Interlocutory injunction. DeKalb Superior Court. Before Judge Henley.
In November 1980 Brown and Slutsky entered into an agreement whereby Slutsky promised to sell to Brown 248 shares 1 of stock in BBMS, Inc., a corporation managing franchised weight-loss clinics, for $96,000. 2 According to this agreement, Brown and Slutsky were the only shareholders in the corporation with Brown bearing the responsibility for "the day to day transactions" of the corporation. Within a short period of time Brown paid for the stock and was issued a stock certificate of ownership. Brown continued to manage the weight-loss centers, drawing a monthly salary as provided by the terms of the agreement in addition to receiving stock dividends. In May 1982 Slutsky discharged Brown from employment with the corporation.
In July 1982, Brown unsuccessfully attempted to purchase Slutsky's 51% interest in the corporation for an amount in excess of $300,000. In August 1982, Brown refused Slutsky's offer of $225,000 for her interest in the corporation. In September 1982 Slutsky notified Brown of his intent to exercise the option to buy her stock at par value under the terms of the 1980 agreement. Paragraph 9 of this agreement provides:
"In the event that BROWN leaves the employ of BBMS, Inc. prior to having paid the full purchase price set forth herein (except by reason of her death) this Agreement shall terminate and any stock not yet paid for by BROWN shall be cancelled and held as treasury stock of BBMS, Inc. In addition thereto, immediately upon the termination of her employment (except by reason of her death) SLUTSKY shall have the option of purchasing from BROWN, at par value, all the stock which BROWN had previously paid for and was entitled to. Upon the tender to BROWN of the option price, the escrow agent shall release such stock as was credited to BROWN unto SLUTSKY and said escrow agent shall have no further obligations to either party." (Emphasis supplied.) Thereafter, Slutsky tendered to Brown a check for $248, representing the par value of the stock, which Brown refused to accept. Slutsky then sued Brown in Cobb Superior Court, 3 praying for specific performance of the option clause of the agreement. Brown answered and counterclaimed, praying for a declaratory judgment establishing her rights and obligations under the option clause of the agreement.
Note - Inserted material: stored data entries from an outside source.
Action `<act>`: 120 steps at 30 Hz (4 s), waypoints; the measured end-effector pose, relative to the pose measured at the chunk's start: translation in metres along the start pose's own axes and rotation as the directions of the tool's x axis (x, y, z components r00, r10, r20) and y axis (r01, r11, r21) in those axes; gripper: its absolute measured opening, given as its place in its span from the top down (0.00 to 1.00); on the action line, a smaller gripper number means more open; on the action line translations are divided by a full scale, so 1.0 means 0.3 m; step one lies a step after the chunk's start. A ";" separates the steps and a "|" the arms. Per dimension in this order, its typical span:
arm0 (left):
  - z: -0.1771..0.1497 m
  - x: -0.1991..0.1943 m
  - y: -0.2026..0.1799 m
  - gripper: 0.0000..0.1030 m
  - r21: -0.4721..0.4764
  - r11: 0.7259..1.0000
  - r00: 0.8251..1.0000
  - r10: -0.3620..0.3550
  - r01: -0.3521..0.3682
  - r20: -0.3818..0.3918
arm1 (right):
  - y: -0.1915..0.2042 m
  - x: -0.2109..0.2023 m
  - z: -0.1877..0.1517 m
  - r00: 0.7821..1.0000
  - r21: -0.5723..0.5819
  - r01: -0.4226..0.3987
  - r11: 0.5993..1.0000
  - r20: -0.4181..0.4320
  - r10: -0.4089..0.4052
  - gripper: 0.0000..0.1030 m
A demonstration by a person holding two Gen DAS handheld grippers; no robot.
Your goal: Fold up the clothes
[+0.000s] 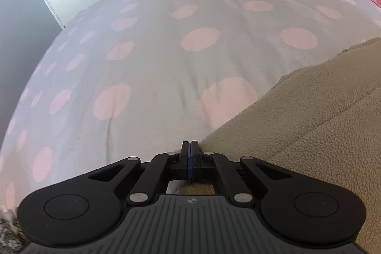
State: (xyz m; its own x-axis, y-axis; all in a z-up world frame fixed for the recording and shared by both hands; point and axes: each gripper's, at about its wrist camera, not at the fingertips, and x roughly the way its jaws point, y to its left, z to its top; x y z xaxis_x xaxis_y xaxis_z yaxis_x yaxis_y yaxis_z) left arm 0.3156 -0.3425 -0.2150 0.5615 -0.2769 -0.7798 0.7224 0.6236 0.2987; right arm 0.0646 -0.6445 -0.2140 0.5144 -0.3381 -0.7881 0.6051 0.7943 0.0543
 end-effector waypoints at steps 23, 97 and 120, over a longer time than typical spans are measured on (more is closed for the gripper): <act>-0.440 -0.585 0.094 0.44 -0.107 0.961 0.967 -0.253 0.255 0.032 | -0.229 -0.627 -0.403 0.989 0.091 -0.148 0.985 0.015 0.148 0.34; -0.702 -0.774 0.107 0.46 -0.071 0.869 0.839 -0.491 0.489 -0.234 | -0.421 -0.949 -0.804 0.974 0.248 -0.117 0.962 -0.159 0.160 0.48; -0.499 -0.431 0.174 0.38 -0.352 0.806 0.845 -0.530 0.477 -0.067 | -0.388 -0.572 -0.478 0.961 0.189 -0.230 0.955 -0.114 0.254 0.20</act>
State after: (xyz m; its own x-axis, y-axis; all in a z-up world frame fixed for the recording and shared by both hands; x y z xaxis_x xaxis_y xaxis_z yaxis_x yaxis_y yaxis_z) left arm 0.2204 -0.1646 -0.1808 0.0649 -0.5156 -0.8544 0.7078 0.6273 -0.3248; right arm -0.1812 -0.6066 -0.1729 0.5781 -0.0656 -0.8133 0.5744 0.7407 0.3486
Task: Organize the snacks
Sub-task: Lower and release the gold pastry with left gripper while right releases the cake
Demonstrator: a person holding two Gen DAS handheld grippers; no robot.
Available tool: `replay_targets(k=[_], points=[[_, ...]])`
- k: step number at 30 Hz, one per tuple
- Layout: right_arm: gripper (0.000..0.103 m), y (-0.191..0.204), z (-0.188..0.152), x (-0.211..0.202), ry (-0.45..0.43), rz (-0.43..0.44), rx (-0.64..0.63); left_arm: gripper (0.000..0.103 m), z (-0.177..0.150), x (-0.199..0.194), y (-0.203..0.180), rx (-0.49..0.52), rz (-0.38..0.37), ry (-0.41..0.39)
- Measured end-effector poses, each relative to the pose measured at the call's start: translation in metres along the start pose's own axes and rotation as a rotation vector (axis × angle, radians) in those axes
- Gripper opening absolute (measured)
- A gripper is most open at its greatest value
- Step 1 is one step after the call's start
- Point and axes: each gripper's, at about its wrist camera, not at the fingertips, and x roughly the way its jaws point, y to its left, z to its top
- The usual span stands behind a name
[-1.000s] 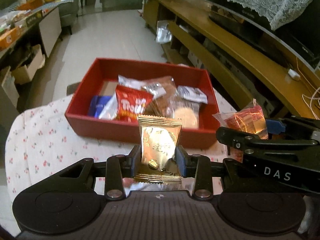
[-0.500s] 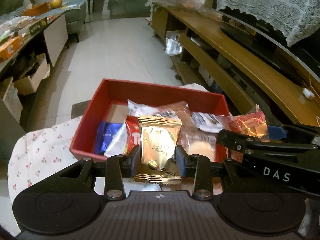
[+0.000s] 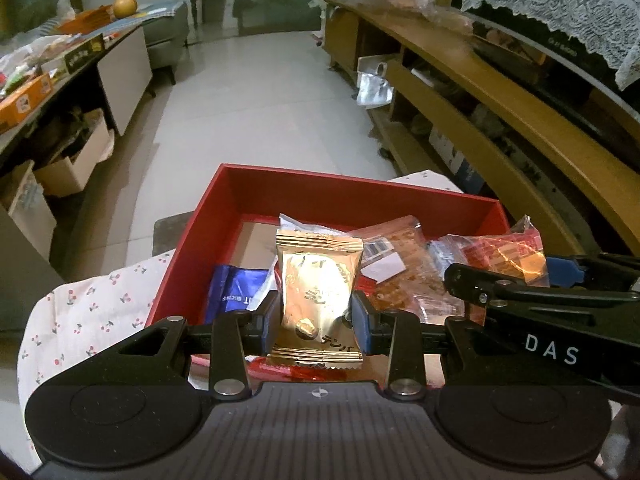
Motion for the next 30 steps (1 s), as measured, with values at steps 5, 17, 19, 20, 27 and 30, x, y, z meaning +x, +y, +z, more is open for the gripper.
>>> replay_targets(k=[5,17,19,20,27,30], points=[[0.085,0.001,-0.003,0.014,0.019,-0.007,-0.009,0.044,-0.003,0.012,0.002,0.004,0.022,0.017],[0.086,0.004,-0.009,0.032,0.048,-0.038,-0.038,0.044,-0.009,0.026,-0.002,0.029,0.058,0.044],[0.086,0.004,-0.010,0.034,0.052,-0.041,-0.042,0.044,-0.010,0.028,-0.002,0.032,0.061,0.049],[0.086,0.004,-0.011,0.035,0.053,-0.043,-0.044,0.044,-0.011,0.028,-0.002,0.034,0.062,0.050],[0.086,0.004,-0.013,0.036,0.052,-0.054,-0.051,0.044,-0.012,0.029,-0.005,0.048,0.071,0.048],[0.086,0.005,-0.013,0.038,0.051,-0.059,-0.056,0.044,-0.012,0.031,-0.007,0.055,0.077,0.047]])
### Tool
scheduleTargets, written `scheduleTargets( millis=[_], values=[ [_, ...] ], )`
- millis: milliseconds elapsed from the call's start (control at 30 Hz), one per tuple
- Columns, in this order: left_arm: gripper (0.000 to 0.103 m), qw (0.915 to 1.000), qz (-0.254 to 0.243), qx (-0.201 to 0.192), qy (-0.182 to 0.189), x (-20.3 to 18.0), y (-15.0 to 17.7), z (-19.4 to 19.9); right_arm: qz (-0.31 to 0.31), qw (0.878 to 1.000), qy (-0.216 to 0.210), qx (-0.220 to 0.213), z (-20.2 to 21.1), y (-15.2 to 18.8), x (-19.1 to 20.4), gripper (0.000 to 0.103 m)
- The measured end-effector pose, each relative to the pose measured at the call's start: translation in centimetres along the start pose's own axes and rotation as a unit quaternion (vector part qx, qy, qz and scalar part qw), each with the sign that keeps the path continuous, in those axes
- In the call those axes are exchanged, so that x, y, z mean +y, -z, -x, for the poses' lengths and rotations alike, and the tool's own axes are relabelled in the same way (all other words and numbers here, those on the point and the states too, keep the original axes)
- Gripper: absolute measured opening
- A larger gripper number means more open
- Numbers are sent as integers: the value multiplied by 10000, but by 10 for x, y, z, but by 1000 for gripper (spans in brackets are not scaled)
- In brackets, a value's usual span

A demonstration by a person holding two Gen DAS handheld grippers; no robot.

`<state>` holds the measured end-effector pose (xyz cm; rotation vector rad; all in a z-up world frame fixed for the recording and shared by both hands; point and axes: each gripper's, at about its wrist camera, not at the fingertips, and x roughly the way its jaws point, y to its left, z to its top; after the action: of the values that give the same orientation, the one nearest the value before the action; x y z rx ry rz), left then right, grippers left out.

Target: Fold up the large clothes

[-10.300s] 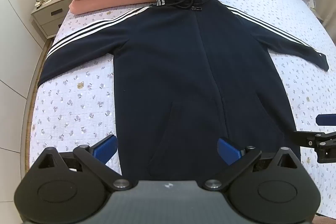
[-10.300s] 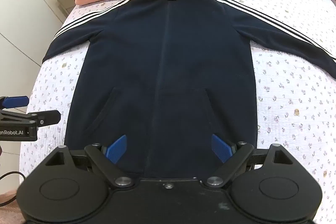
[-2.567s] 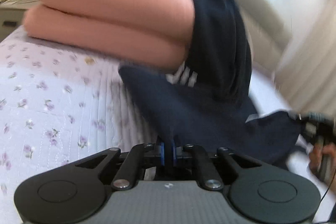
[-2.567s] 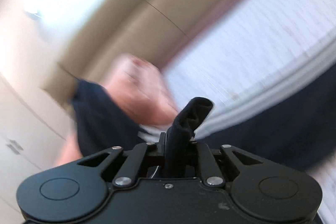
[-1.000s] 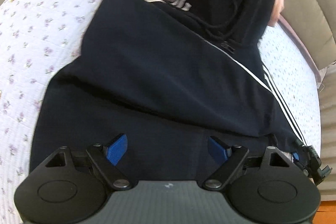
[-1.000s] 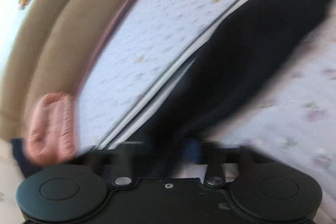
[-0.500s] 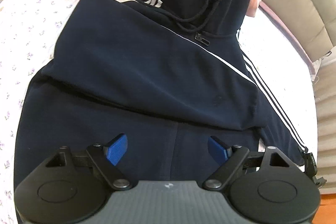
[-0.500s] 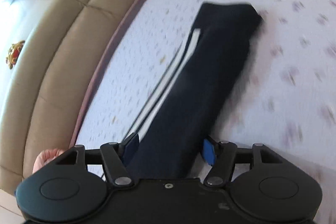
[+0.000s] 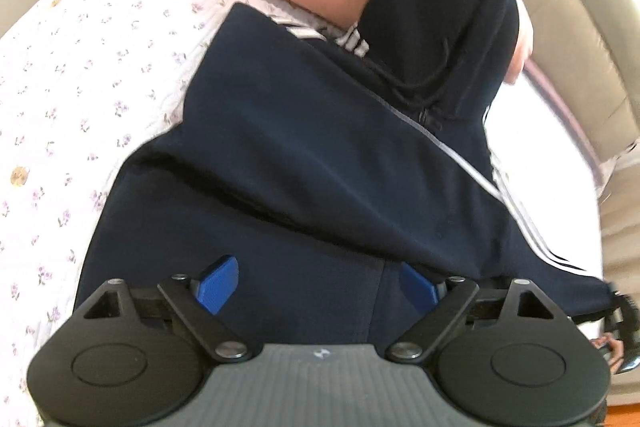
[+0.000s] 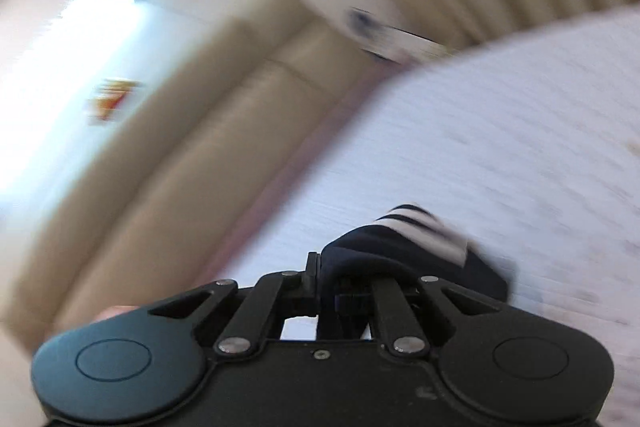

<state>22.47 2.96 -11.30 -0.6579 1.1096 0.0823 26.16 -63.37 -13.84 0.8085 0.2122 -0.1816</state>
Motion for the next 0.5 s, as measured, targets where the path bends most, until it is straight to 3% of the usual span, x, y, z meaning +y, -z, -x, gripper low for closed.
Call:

Prior to any decision by the trial court in Cobb County, Brown filed an identical complaint for declaratory judgment against Slutsky in DeKalb County. 4 Brown later amended this complaint to include a shareholder's derivative action against BBMS, Inc. 5 Slutsky filed a motion to dismiss the DeKalb County suit based on the suit pending in Cobb County. The DeKalb Superior Court denied the motion to dismiss and enjoined Slutsky from proceeding with the Cobb County suit. Slutsky appeals from these rulings.
Slutsky urges that under OCGA 9-2-44 (Code Ann. 3-607), the DeKalb County action should be abated. This section provides, in part, "[a] former recovery, or the pendency of a former action for the same cause of action between the same parties in the same or any other court having jurisdiction shall be a good cause of abatement.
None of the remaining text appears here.